I wasn't even sure if this was the kind of group where I'd fit in, but, I figured, it might at least help my case with the
LoA
ers. Besides, it was something to do, which meant that it met all of my basic requirements. And with Mom on her way out of the country and any more action with Shaun now officially impossible, it seemed like pretty much the only choice.
“That's kind of the problem,” Lucy said, finally pulling herself away from the screen. “I don't know if they'd let, like, kids join.”
“We're sixteen!” I said.
“I'm fifteen,” Lucy reminded me. “And anyway, I don't want to show up not having any idea what's going on. I want them to think we're ⦔
“What,” I said, “cool?”
“Experienced,” Lucy corrected me. “I don't want to look like some poser, you know?”
“Oh, come on. Nobody would ever accuse you of being a fake geek girl,” I said. “Your
LoA
obsession alone speaks for itself.”
“Yeah,” Lucy said, “but I don't know any of the systems they're using.”
“So?” I said. “Isn't this whole group about, like, teaching you that kind of stuff?”
“Look,” Lucy said, ignoring my reasoning, “they have a tutorial up on their website. It'll show us how to make a basic
text-based
game. You remember that game
Zork
I showed you a couple of months ago?”
I remembered sitting in front of Lucy's computer at her house, watching her type commands into a
text-prompt
that told us we were standing in front of a house. She told me that it was one of the
first-ever
computer games. Which was cool, but I had trouble picturing the scene the game was describing without any graphics, and we kept getting eaten by something called a Grue.
“Yeah,” I said. “Why?
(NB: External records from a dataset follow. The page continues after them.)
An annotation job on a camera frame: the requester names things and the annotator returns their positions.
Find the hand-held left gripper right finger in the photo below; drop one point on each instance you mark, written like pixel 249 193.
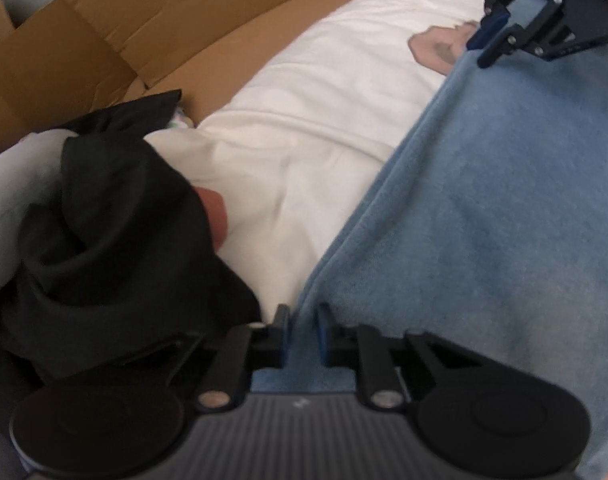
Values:
pixel 323 335

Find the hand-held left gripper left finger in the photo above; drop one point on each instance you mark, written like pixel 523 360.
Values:
pixel 284 340

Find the blue denim jeans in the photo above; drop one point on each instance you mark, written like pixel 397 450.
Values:
pixel 484 210

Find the white printed bedsheet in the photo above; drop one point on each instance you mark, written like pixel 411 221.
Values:
pixel 309 135

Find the black garment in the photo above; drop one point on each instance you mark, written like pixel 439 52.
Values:
pixel 109 235

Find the white garment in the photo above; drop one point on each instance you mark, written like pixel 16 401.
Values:
pixel 9 200

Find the brown cardboard box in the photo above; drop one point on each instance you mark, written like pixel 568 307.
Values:
pixel 109 35

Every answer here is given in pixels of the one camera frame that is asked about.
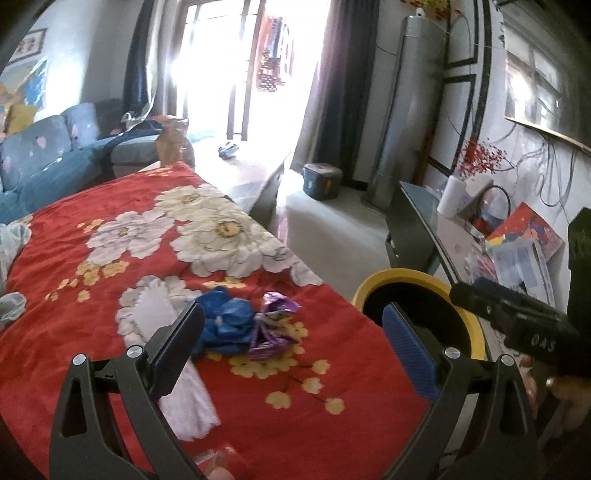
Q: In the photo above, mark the dark curtain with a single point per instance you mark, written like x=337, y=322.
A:
x=337, y=92
x=138, y=60

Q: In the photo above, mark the purple foil wrapper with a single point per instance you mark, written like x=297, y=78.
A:
x=272, y=332

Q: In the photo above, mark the grey tower air conditioner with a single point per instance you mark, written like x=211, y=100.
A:
x=406, y=115

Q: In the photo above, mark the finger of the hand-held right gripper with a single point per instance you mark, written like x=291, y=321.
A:
x=480, y=300

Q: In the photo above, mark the red hanging ornament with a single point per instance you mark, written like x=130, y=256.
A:
x=274, y=60

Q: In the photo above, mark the grey blue printed packet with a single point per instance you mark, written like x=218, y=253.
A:
x=521, y=263

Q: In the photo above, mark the dark glass top cabinet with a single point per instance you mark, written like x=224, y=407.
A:
x=415, y=221

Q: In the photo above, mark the dark blue clothes pile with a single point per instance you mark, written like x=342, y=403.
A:
x=138, y=127

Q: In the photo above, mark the yellow rimmed black bin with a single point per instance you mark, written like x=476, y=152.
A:
x=401, y=277

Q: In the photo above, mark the white pleated paper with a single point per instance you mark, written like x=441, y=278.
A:
x=194, y=406

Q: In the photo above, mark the small blue white object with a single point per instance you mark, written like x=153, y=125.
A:
x=228, y=150

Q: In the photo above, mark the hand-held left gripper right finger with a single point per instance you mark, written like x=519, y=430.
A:
x=408, y=350

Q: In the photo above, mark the red berry branch decoration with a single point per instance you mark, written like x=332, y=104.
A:
x=480, y=157

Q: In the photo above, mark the red floral blanket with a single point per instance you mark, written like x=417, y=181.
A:
x=92, y=300

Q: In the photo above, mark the blue heart print sofa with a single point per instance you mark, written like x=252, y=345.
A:
x=41, y=152

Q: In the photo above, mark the yellow pillow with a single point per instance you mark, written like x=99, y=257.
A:
x=21, y=117

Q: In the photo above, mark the white paper towel roll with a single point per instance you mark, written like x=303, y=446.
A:
x=451, y=196

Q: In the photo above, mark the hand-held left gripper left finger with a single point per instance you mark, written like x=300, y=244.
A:
x=178, y=341

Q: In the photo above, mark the pale thin cloth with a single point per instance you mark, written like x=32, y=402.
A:
x=14, y=240

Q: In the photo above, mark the person's right hand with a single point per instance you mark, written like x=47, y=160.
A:
x=570, y=397

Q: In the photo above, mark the colourful wall map poster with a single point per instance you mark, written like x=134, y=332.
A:
x=32, y=85

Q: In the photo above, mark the blue plastic bag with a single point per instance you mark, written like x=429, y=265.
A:
x=226, y=323

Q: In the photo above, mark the framed wall picture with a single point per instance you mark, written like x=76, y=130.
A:
x=30, y=44

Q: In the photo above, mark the blue toolbox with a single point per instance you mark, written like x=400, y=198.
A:
x=323, y=182

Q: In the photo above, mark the window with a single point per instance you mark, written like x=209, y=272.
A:
x=545, y=83

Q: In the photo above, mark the orange cat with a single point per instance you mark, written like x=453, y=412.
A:
x=173, y=145

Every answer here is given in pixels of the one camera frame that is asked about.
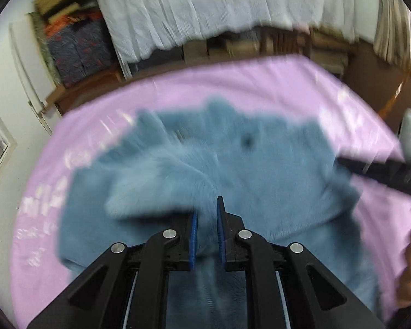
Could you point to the blue fleece garment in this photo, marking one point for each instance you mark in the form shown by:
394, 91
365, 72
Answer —
260, 178

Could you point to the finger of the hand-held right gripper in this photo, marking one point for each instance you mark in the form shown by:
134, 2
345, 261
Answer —
373, 171

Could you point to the beige striped curtain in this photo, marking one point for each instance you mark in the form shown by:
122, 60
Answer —
394, 24

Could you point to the pink printed blanket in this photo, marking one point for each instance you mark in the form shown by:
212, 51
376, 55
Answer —
260, 85

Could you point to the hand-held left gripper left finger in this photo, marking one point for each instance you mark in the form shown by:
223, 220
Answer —
194, 243

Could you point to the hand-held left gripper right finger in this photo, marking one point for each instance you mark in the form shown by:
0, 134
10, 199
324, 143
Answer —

Can we make something like that?”
“Totally,” Lucy said. “And it can be about whatever we want.”
“Wow,” I said, “that sounds cool. But isn't it, like, hard?”
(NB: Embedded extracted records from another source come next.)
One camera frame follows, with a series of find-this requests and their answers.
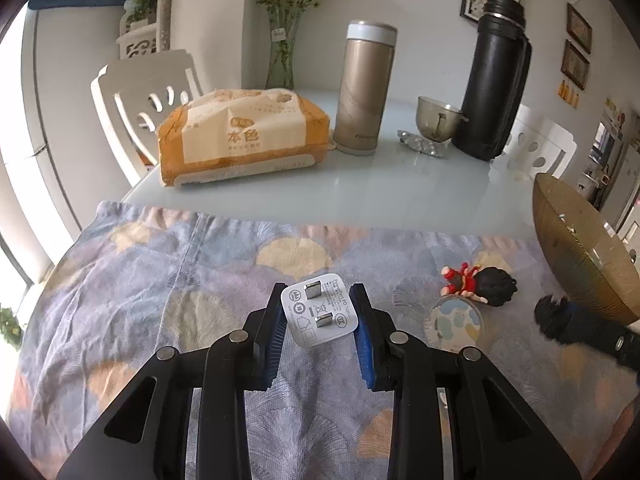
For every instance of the white chair with leaf cutouts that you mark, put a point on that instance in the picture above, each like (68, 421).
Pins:
(540, 145)
(135, 105)

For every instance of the white refrigerator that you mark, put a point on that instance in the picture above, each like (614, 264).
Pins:
(65, 85)

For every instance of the amber ribbed glass bowl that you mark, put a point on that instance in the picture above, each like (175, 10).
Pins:
(580, 260)

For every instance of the small dark picture frame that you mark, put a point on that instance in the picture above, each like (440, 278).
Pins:
(580, 27)
(575, 65)

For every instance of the black-haired doll figurine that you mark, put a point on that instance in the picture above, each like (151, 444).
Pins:
(487, 285)

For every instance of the clear glass cup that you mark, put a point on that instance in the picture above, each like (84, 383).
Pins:
(452, 325)

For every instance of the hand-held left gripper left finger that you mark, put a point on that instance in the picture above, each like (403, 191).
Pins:
(272, 340)

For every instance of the white carved flower stand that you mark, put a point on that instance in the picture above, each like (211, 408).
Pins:
(142, 40)

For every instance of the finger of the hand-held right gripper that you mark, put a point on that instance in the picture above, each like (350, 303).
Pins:
(590, 332)

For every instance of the white charger plug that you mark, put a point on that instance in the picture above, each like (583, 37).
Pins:
(320, 312)

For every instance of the orange tissue pack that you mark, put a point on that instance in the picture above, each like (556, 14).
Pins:
(240, 135)

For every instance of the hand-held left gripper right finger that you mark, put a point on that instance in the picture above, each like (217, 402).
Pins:
(362, 345)

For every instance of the glass vase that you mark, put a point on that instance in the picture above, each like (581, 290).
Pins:
(281, 60)

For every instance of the smoky glass cup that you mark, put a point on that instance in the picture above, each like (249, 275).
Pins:
(432, 120)

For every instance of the crumpled foil wrapper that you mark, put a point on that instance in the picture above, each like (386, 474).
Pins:
(420, 144)

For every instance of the printed scallop pattern cloth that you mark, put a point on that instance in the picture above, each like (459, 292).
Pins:
(150, 285)

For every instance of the green potted plant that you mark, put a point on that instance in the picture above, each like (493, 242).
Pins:
(10, 327)

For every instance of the gold thermos bottle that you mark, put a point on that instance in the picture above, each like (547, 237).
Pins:
(362, 95)

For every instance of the black thermos flask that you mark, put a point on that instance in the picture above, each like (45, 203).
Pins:
(492, 80)

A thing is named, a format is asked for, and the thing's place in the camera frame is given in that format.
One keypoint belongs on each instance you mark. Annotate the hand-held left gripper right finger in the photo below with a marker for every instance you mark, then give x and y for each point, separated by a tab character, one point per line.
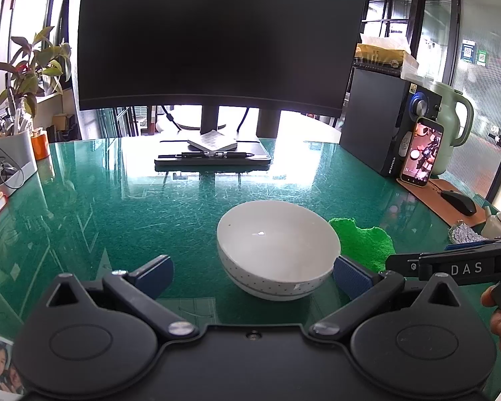
350	277

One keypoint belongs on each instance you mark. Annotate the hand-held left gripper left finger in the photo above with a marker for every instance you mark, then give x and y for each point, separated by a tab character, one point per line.
155	273

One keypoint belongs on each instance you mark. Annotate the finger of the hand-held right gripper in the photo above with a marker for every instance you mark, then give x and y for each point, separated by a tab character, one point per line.
442	268
469	245

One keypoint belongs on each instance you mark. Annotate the green cleaning cloth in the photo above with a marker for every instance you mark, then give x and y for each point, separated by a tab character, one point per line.
365	242

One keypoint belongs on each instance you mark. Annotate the white dotted bowl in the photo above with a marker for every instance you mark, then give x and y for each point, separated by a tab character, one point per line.
275	250

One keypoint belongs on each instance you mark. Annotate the crumpled silver foil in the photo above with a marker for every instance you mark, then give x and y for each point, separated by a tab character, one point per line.
467	234

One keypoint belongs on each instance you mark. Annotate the small white teapot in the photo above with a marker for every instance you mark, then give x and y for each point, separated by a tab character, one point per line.
500	222

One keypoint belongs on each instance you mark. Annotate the black computer mouse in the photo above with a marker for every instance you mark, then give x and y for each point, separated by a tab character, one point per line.
458	201

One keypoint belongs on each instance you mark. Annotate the brown leather mouse pad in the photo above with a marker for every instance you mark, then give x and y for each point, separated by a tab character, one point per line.
434	198

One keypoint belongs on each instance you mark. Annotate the smartphone with lit screen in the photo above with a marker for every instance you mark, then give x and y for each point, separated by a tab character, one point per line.
421	152

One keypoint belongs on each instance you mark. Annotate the pale green kettle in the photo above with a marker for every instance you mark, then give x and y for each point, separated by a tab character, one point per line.
451	133

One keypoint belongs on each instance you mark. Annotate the black monitor stand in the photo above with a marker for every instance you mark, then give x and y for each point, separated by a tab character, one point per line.
213	154

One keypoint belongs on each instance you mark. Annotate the black pen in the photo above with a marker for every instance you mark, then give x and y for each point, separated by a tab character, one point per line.
217	155

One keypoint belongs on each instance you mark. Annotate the small white notepad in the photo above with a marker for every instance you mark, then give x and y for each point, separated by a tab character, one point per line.
212	140

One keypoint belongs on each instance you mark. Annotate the black speaker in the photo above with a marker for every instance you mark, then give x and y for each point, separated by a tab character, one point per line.
371	121

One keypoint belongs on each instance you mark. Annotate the orange cup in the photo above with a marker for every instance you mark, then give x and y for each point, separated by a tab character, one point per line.
39	145

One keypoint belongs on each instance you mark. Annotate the brown cardboard box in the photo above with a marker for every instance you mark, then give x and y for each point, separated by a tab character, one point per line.
64	125

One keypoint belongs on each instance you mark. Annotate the white desk organizer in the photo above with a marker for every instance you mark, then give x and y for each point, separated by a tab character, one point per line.
14	154

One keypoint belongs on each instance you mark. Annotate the yellow tissue box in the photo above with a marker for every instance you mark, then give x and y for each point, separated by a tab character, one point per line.
380	56

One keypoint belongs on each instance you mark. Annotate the green potted plant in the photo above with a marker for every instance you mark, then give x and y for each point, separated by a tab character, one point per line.
29	67

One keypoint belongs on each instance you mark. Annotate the black curved monitor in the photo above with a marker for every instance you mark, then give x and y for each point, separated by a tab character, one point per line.
217	37

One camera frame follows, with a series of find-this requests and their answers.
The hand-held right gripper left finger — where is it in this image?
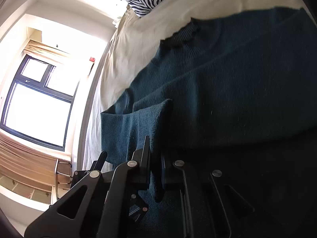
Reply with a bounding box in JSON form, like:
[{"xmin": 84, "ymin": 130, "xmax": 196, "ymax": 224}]
[{"xmin": 24, "ymin": 136, "xmax": 151, "ymax": 238}]

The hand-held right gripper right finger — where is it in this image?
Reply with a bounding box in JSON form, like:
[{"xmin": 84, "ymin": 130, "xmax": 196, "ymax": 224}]
[{"xmin": 160, "ymin": 154, "xmax": 281, "ymax": 238}]

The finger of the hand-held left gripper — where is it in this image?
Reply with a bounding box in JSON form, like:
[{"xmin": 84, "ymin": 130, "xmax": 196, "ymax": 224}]
[{"xmin": 71, "ymin": 151, "xmax": 108, "ymax": 189}]

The teal knit sweater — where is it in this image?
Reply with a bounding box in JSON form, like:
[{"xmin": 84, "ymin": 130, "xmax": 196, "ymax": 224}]
[{"xmin": 100, "ymin": 7, "xmax": 317, "ymax": 238}]

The wooden shelf unit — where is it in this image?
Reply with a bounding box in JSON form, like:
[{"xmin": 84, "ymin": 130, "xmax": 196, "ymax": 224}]
[{"xmin": 0, "ymin": 130, "xmax": 58, "ymax": 191}]

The dark framed window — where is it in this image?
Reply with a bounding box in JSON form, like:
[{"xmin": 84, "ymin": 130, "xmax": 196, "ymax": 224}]
[{"xmin": 0, "ymin": 55, "xmax": 81, "ymax": 150}]

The wooden desk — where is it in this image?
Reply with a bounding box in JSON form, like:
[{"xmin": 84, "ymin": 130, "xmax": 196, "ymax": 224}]
[{"xmin": 0, "ymin": 174, "xmax": 58, "ymax": 206}]

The cream bed sheet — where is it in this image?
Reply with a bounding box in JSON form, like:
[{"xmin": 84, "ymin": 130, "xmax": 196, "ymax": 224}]
[{"xmin": 83, "ymin": 0, "xmax": 307, "ymax": 171}]

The metal frame chair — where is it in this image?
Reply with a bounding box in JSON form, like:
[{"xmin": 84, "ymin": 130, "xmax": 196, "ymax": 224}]
[{"xmin": 53, "ymin": 159, "xmax": 74, "ymax": 199}]
“Not really,” Lucy said, taking over the computer again to find another site. “There's this software called Twine that we can download for free. Then you just write your scenes and map them all out together. I already tried it at my place. It's great.”
“Except we can't download it. You know how my mom is.”
“Like she'd even notice.”
“No, seriously,” I said, “when she found out we'd downloaded those old system emulators last year she totally flipped out. She gave me this whole lecture about how we'd opened the gates of hell to a bunch of viruses or whatever.”
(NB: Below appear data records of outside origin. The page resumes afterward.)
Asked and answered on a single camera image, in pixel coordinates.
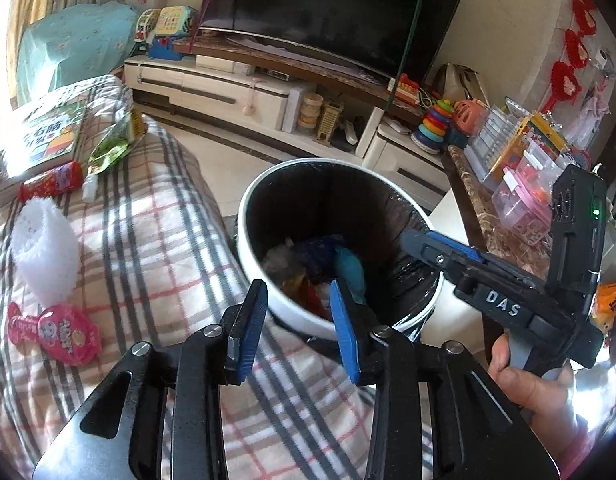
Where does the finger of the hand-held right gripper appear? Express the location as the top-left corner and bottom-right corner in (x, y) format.
(427, 231), (550, 292)
(399, 229), (470, 287)

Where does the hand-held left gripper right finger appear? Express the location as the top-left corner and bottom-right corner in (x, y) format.
(330, 279), (561, 480)

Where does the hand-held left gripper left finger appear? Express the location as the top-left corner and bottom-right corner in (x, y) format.
(33, 279), (269, 480)

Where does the white round trash bin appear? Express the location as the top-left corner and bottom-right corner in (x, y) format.
(236, 157), (445, 343)

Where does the teal plastic item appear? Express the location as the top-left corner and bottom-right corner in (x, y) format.
(333, 246), (366, 306)

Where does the person's right forearm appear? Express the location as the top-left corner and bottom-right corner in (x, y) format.
(530, 400), (616, 480)

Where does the person's right hand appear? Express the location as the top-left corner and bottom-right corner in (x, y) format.
(487, 332), (589, 443)

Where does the marble top side table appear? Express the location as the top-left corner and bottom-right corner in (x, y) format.
(429, 145), (556, 361)

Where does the orange packet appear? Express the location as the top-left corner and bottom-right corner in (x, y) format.
(589, 279), (616, 334)

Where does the pink clear plastic box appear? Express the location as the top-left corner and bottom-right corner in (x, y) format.
(492, 156), (560, 247)

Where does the clear plastic organizer box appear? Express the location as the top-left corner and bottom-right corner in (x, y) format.
(462, 106), (520, 182)

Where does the pink ball toy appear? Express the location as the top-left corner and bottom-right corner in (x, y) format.
(453, 98), (490, 137)

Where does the yellow wooden toy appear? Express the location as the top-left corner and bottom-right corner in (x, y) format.
(315, 100), (345, 147)

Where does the brown bag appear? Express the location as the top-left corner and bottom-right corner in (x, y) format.
(432, 62), (487, 107)

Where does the stack of round containers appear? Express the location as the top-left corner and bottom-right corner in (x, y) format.
(296, 92), (325, 134)

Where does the pink candy packet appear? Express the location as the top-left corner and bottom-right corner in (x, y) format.
(7, 301), (103, 367)

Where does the green stick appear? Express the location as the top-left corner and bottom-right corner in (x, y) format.
(387, 0), (432, 112)

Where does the white foam fruit net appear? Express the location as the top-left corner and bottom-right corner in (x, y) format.
(12, 196), (82, 302)

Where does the green snack packet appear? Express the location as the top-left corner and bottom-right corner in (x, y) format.
(87, 109), (147, 174)

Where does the black television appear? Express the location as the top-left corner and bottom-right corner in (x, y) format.
(198, 0), (470, 87)

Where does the red tube snack packet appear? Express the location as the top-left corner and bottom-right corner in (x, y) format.
(18, 161), (85, 204)

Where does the white TV cabinet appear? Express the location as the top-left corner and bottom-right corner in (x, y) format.
(123, 39), (452, 197)

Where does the colourful picture book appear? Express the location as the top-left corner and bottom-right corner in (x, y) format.
(0, 96), (92, 182)

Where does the pink stick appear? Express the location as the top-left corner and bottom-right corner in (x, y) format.
(187, 0), (230, 57)

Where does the toy cash register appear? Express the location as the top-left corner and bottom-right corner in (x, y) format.
(148, 6), (200, 62)

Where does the white and green toy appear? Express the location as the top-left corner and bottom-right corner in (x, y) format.
(134, 9), (156, 43)

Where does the teal cloth-covered furniture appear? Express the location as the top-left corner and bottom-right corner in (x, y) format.
(15, 2), (140, 107)

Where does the rainbow stacking ring toy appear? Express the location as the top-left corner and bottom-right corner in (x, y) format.
(411, 98), (455, 154)

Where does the red heart wall garland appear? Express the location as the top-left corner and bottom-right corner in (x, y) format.
(537, 0), (597, 117)

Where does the white security camera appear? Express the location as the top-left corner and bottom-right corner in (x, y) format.
(592, 47), (616, 72)
“Your mom's weird,” Lucy said. “That's her biggest concern?”
“She's a total technophobe. I'm just glad she hasn't started hassling me about sexting.”
“Yet,” said Lucy.
“Whatever,” I said, scanning the page that she'd pulled up, “look, there's an
in-browser
version anyway. Let's just use that.”
After a
two-second
tutorial on how to save our work, Lucy and were looking at a perfectly blank page.
We decided to write a tiny game, just as a test, so we put together a
seven-screen
story called
No, Seriously, I Really Love Lucy
about Lucy finding a unicorn hidden behind the chip rack at her parents' store and going on an incredibly short adventure. The first screen introduced the story and then gave you two different links to click on to decide what happened next; would Lucy try to speak to the unicorn or call magical pest control instead? Depending on which option you chose, you'd get a different screen with more story and another two choices until you finally reached
THE END
. The best ending saw Lucy and the unicorn flying off into space for more adventures, and the worst one had her eaten by a
family-size
bag of Cool Ranch Doritos. The game was super goofy, but it was pretty fun to make. And Lucy was right, it was easy. Between the two of us we could really make something cool.